We'll be upgrading ES from 3.2.1 to 3.3 in a few weeks. We've read the documentation and know the steps, but are hoping to lean on the experience of others as well if possible. Has anyone upgraded ES in a SHC? Were there any gotchas we should be aware of? Any issues coming out of the upgrade? Any other insight into the process?
Thanks!
why not upgrading to ES 4.1.x?
this post is over a year old. I think 4.0 was released last year after .conf, so it wasn't available at the time of this post 😉
What was the solution to this fix?
We still have a ticket open with Splunk and are hoping they get back to us soon. A few issues we're dealing with in our four-server ES SHC...
Incident Review
On one server, we cannot assign incidents and get a generic notable error
On 2 other servers, if you assign an incident to someone, Splunk assigns all incidents to that person
On one server, the assignments work correctly
Search Errors
We are getting a lot of errors similar to the following. That lookup does exist, but not sure how to interpret these messages. These errors show for all searches, in ES or outside of ES.
[x12prd30] Error 'Could not find all of the specified destination fields in the lookup table.' for conf '(?::){0}bro_*' and lookup table 'identity_lookup_expanded'.
[x12prd30] Error 'Could not find all of the specified destination fields in the lookup table.' for conf '(?i)source::....zip(.\d+)?' and lookup table 'identity_lookup_expanded'.
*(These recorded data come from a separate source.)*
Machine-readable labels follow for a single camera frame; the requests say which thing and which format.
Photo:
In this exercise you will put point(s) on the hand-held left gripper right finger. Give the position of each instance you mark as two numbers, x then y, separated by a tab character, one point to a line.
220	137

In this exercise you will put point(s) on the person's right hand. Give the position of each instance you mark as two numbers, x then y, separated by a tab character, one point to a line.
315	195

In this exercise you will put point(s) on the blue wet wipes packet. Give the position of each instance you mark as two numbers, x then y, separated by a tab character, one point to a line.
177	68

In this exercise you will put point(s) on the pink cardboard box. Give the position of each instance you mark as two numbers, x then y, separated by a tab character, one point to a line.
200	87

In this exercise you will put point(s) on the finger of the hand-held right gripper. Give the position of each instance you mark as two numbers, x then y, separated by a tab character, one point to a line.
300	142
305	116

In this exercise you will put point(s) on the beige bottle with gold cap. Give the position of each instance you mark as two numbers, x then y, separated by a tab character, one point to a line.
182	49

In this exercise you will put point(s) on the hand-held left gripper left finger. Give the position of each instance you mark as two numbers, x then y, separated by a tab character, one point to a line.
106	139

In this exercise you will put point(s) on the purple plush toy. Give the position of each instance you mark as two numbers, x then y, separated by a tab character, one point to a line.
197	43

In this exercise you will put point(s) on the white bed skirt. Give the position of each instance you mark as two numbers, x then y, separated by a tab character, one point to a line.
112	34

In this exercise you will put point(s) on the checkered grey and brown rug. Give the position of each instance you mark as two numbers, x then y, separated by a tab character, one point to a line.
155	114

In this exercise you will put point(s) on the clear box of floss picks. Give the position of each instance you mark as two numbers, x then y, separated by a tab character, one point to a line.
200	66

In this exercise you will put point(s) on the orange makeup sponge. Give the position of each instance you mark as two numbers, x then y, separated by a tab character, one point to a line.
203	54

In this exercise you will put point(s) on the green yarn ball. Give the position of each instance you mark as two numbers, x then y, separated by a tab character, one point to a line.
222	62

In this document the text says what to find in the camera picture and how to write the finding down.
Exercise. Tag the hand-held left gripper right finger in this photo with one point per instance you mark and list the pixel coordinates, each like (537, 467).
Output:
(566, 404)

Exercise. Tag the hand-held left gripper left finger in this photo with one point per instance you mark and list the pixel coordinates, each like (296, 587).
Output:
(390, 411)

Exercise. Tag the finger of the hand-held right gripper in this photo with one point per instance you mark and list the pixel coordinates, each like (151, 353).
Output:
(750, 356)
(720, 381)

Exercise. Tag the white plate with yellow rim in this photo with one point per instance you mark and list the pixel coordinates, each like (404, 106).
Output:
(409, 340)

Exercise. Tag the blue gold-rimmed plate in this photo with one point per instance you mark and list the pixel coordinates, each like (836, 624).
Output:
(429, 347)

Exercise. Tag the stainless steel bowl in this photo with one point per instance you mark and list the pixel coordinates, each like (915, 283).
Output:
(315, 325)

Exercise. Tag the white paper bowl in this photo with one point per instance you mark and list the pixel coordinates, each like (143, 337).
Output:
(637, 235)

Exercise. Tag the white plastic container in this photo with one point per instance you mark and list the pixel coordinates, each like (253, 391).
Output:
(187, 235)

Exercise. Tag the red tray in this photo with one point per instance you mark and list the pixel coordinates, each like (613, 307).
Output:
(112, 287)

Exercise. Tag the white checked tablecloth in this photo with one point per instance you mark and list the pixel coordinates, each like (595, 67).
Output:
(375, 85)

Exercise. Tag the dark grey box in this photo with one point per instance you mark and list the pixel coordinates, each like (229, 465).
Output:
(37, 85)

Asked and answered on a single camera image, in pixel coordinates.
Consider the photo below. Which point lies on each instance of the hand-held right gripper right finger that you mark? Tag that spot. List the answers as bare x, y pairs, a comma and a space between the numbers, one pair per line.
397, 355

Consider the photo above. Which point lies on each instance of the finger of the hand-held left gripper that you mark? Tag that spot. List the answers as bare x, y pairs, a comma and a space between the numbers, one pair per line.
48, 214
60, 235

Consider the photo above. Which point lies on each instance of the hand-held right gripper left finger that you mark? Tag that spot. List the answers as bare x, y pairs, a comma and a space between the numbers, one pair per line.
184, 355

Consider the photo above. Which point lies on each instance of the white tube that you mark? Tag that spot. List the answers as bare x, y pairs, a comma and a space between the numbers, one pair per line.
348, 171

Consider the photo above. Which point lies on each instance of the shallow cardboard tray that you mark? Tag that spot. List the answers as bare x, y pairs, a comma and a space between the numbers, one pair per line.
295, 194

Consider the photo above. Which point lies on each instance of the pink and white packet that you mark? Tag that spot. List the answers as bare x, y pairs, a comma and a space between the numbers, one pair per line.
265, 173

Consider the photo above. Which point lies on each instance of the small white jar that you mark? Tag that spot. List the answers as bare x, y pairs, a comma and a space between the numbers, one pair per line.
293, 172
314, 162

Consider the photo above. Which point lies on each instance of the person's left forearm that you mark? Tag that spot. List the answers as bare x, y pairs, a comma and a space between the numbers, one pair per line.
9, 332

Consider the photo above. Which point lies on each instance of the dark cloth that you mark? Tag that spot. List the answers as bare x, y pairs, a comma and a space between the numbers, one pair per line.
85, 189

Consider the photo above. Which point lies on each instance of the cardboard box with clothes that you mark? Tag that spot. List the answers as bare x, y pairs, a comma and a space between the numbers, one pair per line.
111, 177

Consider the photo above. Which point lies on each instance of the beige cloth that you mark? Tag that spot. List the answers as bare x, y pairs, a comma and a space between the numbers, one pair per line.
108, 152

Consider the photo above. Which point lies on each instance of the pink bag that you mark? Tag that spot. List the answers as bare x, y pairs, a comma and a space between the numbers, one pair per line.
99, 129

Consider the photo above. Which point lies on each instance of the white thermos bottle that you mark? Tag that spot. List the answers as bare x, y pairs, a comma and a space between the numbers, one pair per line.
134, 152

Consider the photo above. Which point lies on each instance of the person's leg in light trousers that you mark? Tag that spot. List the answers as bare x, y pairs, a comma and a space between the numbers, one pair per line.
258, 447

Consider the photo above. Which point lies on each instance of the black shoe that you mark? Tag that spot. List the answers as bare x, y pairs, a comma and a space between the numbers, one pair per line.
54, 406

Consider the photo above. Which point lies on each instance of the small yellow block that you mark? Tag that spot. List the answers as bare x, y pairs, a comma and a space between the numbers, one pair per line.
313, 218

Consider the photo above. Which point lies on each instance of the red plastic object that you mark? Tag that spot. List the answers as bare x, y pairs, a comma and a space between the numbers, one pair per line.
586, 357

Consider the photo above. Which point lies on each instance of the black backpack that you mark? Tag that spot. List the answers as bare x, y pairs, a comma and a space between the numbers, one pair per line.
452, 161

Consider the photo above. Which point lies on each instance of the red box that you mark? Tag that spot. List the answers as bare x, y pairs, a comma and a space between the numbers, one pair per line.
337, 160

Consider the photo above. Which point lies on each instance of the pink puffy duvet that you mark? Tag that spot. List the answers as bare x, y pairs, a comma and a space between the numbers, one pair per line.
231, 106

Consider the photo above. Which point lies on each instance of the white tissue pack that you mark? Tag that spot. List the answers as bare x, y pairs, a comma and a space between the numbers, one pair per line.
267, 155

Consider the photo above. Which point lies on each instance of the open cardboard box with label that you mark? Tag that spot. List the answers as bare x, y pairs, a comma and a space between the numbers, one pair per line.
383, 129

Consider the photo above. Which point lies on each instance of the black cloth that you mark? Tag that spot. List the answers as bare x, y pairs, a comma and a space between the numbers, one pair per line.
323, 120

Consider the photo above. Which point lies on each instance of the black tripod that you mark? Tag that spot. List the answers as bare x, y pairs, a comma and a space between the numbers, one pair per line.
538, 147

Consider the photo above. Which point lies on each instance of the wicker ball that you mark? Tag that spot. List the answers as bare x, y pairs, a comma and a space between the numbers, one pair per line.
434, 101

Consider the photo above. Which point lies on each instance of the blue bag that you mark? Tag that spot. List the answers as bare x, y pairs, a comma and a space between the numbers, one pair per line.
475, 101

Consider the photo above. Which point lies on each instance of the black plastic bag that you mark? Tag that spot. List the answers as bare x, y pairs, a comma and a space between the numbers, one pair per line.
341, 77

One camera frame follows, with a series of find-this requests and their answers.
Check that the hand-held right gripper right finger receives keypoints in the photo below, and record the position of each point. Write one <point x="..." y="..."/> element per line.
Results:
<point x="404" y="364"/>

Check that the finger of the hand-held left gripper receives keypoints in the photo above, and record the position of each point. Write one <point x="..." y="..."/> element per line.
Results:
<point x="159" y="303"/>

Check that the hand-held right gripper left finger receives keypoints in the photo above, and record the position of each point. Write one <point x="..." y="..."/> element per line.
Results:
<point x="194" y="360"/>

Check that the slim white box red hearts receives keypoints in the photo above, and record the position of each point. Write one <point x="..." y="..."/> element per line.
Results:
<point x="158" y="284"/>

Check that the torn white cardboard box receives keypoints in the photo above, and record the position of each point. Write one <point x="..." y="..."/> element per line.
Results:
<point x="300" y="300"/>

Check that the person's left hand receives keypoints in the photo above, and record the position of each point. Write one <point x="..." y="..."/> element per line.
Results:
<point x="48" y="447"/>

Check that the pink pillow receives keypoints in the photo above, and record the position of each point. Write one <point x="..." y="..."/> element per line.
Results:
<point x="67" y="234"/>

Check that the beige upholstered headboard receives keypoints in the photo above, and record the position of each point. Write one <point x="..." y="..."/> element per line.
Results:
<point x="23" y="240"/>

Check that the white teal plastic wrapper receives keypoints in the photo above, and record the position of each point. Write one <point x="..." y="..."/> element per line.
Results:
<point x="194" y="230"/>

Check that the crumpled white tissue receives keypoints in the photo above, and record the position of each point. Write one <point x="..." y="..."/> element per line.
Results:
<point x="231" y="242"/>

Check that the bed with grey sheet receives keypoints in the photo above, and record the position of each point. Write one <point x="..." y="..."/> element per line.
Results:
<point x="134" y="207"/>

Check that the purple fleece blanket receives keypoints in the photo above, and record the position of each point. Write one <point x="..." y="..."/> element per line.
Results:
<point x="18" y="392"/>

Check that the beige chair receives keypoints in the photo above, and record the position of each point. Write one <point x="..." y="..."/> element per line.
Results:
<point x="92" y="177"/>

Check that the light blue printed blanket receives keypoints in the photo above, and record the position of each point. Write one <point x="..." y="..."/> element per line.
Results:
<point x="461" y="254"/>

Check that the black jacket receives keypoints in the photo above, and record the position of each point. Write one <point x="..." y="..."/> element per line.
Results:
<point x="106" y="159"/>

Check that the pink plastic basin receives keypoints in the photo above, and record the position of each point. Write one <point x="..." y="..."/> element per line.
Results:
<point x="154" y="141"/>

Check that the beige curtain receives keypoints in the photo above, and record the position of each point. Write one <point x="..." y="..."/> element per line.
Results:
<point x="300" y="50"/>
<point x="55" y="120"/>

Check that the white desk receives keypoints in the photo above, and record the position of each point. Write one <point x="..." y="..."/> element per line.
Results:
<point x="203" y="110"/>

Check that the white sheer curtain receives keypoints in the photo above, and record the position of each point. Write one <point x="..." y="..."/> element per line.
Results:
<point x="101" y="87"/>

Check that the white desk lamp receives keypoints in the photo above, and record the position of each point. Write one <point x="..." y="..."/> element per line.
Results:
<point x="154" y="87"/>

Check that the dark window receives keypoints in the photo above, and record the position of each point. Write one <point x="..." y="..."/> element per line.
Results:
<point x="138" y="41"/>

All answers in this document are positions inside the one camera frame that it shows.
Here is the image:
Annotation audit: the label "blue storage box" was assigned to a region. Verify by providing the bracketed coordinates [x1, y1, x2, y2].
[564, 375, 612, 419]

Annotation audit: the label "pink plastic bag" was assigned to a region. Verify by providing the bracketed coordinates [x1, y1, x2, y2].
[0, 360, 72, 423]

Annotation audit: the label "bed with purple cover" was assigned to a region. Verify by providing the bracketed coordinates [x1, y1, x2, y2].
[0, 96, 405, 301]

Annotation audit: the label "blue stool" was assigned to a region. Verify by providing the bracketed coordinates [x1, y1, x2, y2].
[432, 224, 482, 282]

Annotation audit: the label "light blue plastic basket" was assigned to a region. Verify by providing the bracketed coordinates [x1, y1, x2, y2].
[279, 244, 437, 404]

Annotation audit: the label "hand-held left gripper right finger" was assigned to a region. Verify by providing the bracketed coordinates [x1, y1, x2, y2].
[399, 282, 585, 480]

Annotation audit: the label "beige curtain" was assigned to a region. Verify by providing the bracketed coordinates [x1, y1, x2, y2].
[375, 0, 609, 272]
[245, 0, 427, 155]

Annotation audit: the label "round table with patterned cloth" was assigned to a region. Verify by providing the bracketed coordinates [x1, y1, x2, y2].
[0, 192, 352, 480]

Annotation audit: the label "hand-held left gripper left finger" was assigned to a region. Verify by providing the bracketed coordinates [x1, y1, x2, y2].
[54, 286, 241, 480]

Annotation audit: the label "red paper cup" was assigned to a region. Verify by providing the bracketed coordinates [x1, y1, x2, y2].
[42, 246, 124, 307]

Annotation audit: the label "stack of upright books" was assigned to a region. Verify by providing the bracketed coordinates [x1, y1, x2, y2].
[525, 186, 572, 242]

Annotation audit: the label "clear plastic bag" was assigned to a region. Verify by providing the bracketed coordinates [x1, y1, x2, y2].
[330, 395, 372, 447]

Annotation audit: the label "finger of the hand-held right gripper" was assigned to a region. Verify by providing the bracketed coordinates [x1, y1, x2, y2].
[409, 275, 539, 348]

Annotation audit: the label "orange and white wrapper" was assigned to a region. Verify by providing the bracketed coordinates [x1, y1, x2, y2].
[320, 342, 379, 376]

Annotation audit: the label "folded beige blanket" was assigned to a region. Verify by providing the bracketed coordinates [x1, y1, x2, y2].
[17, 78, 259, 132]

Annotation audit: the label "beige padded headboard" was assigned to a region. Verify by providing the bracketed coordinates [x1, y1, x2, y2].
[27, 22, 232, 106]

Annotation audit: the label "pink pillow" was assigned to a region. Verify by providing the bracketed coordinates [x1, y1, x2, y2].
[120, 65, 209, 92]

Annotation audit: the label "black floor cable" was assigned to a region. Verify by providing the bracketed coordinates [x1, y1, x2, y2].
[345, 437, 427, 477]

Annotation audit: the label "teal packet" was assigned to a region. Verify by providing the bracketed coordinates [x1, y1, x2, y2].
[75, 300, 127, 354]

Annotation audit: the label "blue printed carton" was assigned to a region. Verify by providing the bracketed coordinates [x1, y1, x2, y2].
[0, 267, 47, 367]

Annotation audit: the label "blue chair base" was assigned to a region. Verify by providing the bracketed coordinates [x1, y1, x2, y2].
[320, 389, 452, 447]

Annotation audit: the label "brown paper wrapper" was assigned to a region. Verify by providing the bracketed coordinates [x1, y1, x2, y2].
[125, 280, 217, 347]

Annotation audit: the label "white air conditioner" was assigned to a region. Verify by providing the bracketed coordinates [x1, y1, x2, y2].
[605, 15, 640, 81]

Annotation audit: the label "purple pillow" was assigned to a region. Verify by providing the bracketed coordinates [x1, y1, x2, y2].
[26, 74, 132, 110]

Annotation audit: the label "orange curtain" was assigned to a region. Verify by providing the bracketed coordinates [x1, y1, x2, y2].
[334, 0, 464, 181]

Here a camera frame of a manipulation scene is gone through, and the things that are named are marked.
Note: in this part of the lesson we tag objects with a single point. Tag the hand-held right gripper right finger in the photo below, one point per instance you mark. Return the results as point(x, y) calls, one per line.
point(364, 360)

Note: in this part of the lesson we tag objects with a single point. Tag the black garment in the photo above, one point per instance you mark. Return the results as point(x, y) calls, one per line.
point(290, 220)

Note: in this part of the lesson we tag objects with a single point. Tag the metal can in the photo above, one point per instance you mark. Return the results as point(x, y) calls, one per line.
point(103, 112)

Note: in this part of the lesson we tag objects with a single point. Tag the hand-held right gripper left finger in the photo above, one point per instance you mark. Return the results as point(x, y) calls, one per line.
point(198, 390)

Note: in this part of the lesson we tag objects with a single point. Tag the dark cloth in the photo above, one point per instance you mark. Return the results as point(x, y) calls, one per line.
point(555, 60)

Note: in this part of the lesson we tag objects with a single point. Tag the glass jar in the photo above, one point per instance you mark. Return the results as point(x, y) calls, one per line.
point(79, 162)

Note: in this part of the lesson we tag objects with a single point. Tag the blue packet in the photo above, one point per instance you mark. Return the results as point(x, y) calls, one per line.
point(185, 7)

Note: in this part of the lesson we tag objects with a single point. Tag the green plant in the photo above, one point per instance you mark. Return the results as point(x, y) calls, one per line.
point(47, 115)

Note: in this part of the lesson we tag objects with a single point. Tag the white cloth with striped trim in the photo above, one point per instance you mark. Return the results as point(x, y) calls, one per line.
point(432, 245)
[x12prd30] Error 'Could not find all of the specified destination fields in the lookup table.' for conf 'ActiveDirectory' and lookup table 'identity_lookup_expanded'.
Configuration Checks
Consistent messages related to configuration_check.py for a few specific conf checks. All of the messages are based on the script exiting with Error Code 3 - a generic failure message.
Correlation Searches
Noticing that the drilldown offsets for correlation searches don't seem to retain the values we specify, but not sure if related to overall cluster issues.
We still have a few issues but our main mistake was caused while copying the config from the stage server we upgraded back to the deployer. It appears as though scp thew a lot of permission denied errors which we missed. So essentially, we deployed a mix of 3.2.1 and 3.3.0 files down to our members, which they obviously didn't handle well.
We went back through the process again and upgraded to 3.3.1. We do still have lookup errors on search, but will continue to work with Splunk Support to address.
Do note that you should be using the preserve lookups true flag when deploy. That can cause lookup related issues.
Yes, we did include that flag when applying the bundle - both during the original upgrade and when we went to 3.3.1. We don't use it in general though for the ES cluster and had never seen it before we read the upgrade docs.
Tomorrow is the upgrade. I'll share my experiences here.
We have already staged the upgrade on our test stand-alone instance and performed the remediation steps identified by the upgrade process. The cluster master has also been staged with the appropriate app/index changes.
Yep, all sorts of problems. They sure don't want to make this an easy app to manage. I'll try to get a list of things we're running into and share here once resolved.